ValueError: invalid literal for long() with base 10: 'bozo'

#### Here are some other methods of constructing a numpy array. It's helpful to know these exist. 

In [11]:
zeros_arr = np.zeros((3,4)) # Create a matrix of zeros with 3 rows and 4 columns. 
ones_arr = np.ones((10,20)) # Create a matrix of ones with 10 rows and 20 columns.
identity_arr = np.identity(50) # Create an identity matrix with 50 rows and 50 columns. 
random_arr = np.random.rand(2, 2) # Create a 2x2 array of random floats ranging from 0 to 1. 
range_arr = np.arange(0, 20, 0.5) # Create a numpy array with arguments (start, end, step_size). 

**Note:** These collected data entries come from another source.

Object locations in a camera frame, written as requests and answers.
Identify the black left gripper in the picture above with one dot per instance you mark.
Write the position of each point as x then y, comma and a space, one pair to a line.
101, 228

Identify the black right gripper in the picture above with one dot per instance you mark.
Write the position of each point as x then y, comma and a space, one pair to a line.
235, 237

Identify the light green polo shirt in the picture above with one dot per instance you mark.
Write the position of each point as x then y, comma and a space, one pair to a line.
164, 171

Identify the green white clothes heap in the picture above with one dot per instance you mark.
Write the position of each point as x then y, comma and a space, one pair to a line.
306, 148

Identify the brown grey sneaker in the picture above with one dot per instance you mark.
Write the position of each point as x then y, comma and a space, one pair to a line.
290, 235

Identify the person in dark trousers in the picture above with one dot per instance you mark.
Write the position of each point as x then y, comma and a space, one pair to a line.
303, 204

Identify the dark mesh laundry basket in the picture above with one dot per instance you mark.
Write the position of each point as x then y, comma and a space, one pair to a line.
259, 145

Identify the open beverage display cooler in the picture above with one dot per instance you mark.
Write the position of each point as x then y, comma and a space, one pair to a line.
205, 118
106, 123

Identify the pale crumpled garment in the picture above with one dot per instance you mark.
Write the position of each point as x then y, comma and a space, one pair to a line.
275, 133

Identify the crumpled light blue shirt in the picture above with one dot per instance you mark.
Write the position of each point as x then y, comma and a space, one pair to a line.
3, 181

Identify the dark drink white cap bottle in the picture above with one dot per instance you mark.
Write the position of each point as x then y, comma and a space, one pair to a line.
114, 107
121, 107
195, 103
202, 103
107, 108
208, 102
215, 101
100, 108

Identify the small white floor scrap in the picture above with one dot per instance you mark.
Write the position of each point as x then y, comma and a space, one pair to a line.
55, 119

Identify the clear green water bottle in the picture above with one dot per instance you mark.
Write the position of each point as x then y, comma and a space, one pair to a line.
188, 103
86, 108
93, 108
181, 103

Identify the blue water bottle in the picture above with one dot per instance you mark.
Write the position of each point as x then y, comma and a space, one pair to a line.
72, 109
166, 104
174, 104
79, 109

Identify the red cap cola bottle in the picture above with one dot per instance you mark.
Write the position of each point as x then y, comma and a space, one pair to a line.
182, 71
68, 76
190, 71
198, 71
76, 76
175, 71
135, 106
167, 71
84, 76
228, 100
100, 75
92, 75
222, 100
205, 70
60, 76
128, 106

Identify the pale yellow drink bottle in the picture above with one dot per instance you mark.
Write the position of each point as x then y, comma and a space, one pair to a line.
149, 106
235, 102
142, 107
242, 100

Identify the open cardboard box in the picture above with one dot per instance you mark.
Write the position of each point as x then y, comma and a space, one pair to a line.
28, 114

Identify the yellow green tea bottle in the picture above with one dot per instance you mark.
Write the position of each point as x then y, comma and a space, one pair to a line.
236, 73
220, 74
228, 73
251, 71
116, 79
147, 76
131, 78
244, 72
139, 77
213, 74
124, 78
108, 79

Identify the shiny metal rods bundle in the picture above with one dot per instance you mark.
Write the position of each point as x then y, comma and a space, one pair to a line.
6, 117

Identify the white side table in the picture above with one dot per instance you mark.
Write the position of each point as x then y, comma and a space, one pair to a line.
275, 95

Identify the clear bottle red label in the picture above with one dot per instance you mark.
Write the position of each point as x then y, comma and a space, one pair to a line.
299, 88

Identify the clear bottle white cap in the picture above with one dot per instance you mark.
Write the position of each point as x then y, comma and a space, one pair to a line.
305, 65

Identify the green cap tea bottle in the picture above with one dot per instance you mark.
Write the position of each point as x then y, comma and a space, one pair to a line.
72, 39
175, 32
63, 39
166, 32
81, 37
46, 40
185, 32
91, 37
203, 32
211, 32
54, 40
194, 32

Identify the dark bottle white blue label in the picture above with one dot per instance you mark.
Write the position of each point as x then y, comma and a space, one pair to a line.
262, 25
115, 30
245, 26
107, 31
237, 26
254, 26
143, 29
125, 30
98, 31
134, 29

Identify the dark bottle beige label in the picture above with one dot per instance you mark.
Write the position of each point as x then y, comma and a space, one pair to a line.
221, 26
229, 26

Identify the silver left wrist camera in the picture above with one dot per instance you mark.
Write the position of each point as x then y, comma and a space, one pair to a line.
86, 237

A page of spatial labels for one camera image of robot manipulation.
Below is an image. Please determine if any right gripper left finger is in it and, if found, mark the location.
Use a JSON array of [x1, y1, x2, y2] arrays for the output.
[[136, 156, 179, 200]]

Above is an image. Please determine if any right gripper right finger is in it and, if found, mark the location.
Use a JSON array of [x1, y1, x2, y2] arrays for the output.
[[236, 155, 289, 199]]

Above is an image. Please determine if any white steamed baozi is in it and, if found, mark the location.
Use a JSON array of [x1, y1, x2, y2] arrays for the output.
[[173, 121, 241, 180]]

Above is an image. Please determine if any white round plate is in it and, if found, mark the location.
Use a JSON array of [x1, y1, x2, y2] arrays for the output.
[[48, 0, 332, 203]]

##### Numpy Array Questions

1. How could I create a `numpy array` holding the numbers `1` - `10`?
2. How could I create a `numpy array` holding the numbers `10` - `20` ?
3. How would I create a `numpy array` of all zeros that has 10 rows and 20 columns? 
4. How would I create a `numpy array` of all ones that has 4 rows and 2 columns?

## Numpy Array Math

When working with a `numpy` array, we have all of the basic mathematics operators available to us - `+`, `-`, `*`, `/`, `**`, and `%`. Frequently, we'll be working with two arrays that are the same size, in which case these operators will just be performed **element-wise**. For example: 

In [12]:
first_arr = np.array([1, 2, 3, 4])
second_arr = np.array([5, 6, 7, 8])
first_arr + second_arr # Each element is lined up with it's corresponding element in the other 
                       # array, and the addition is then performed. 

array([ 6,  8, 10, 12])

In [13]:
first_arr = np.array([[1, 2], [3, 4]]) # This is now a two-dimensional array. 
second_arr = np.array([[5, 6], [7, 8]]) # This is now a two-dimensional array. 
first_arr * second_arr # Each element is lined up with it's corresponding element in the other 
                       # array, and the multiplication is then performed. 

array([[ 5, 12],
       [21, 32]])

It turns out that our numerical operations can also work when we want to perform an operation between a `numpy array` and a single value. For example, let's say that we want to subtract `4` from `first_arr` above, or multiply it by `5`, or find the remainder when everything is divided by `3`. We can do that via the following: 

In [14]:
first_arr = np.array([[1, 2], [3, 4]]) # This is now a two-dimensional array. 

In [15]:
first_arr - 4

array([[-3, -2],
       [-1,  0]])

In [16]:
first_arr * 5

array([[ 5, 10],
       [15, 20]])

In [17]:
first_arr % 3

array([[1, 2],
       [0, 1]])

The concept that allows this to happen is referred to as [broadcasting](http://docs.scipy.org/doc/numpy-1.10.1/user/basics.broadcasting.html). It is a concept that will be particularly useful when working with and interacting with `numpy` arrays. Basically, it takes that single number on the right (the `4`, `5`, or `3` above), and **broadcasts** it's shape to match that of `first_arr` (`2 x 2`). After doing so, it then performs the operation element-wise like we saw before. 

It turns out that things can get a little more intricate than this. If we wanted, we could perform mathematical operations like the above at a column level, or row level. For example, we could subtract off `4` from the first column and `5` from the second column, or `4` from the first row and `5` from the second row. We would do that via the following: 

In [18]:
first_arr = np.array([[1, 2], [3, 4]]) # This is now a two-dimensional array. 

In [19]:
first_arr - [4, 5] # Here, we subtract 4 off the first **column** and 5 off the second **column**. 

array([[-3, -3],
       [-1, -1]])

In [20]:
first_arr - [[4], [5]] # Here, we subtract 4 from the first **row** and 5 from the second **row**. 

array([[-3, -2],
       [-2, -1]])

##### Math/Broadcasting Questions?

Assume that we have `my_arr1` equal to `[[10, 20], [30, 40]]` and `my_arr2` equal to `[[50, 60], [70, 80]]`: 

1. What is the result of `my_arr1 + my_arr2`?
2. What is the result of `my_arr1 * my_arr2`?
3. What is the result of `my_arr2 - my_arr1`?
4. What is the result of `my_arr2 - 100`?
5. What is the result of `my_arr1 - [10, 20]`?